◆ INSTRUCTIONS TO FOLLOW
Copy task for the material below: print the line with "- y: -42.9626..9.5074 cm" and every line after it to the end, exactly as written, without the pictures.

SOURCE DATA below:

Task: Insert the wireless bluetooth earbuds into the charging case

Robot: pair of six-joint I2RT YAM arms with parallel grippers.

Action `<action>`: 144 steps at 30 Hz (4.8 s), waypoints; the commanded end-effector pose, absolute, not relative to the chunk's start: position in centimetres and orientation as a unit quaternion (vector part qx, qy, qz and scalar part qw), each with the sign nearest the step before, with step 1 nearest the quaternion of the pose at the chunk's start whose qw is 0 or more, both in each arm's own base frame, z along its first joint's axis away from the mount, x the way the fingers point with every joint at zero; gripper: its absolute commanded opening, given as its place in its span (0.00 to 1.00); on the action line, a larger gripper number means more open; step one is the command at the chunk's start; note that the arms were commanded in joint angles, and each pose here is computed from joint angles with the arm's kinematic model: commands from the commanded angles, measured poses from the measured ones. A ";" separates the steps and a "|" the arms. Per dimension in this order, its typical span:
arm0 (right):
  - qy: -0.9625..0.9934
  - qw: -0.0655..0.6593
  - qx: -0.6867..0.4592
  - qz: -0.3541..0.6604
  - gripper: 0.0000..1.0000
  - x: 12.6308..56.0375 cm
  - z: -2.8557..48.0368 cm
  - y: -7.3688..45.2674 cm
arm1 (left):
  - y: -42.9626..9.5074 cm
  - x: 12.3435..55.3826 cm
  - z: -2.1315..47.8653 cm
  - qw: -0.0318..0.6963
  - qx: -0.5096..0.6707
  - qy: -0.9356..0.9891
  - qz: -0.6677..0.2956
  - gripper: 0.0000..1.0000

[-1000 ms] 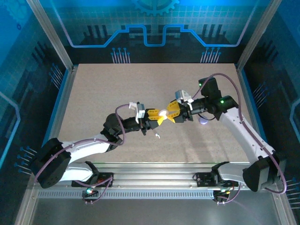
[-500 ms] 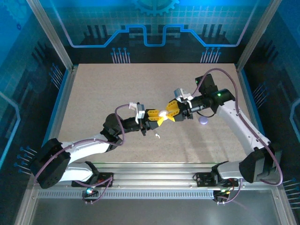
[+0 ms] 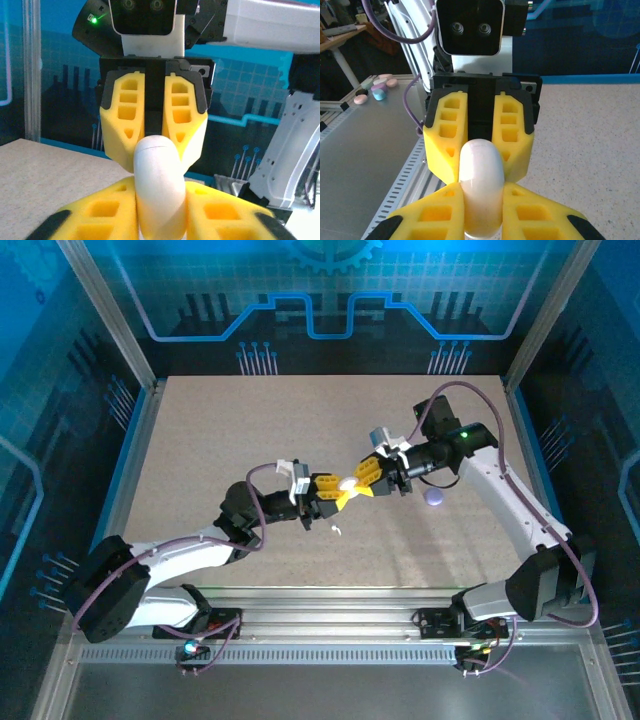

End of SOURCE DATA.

◆ EXERCISE ANSWER
  - y: -42.9626..9.5074 cm
  - x: 12.3435..55.3826 cm
  - z: -2.1315..47.8653 cm
  - qw: -0.0318..0.6963
  - qx: -0.5096..0.6707
  - qy: -0.9356..0.9891
  - qz: -0.6677..0.2956
  - gripper: 0.0000..1.0000

[-1000 ms] 
[-500 ms] 
[+0 ms] 

The response to this exercise is complete.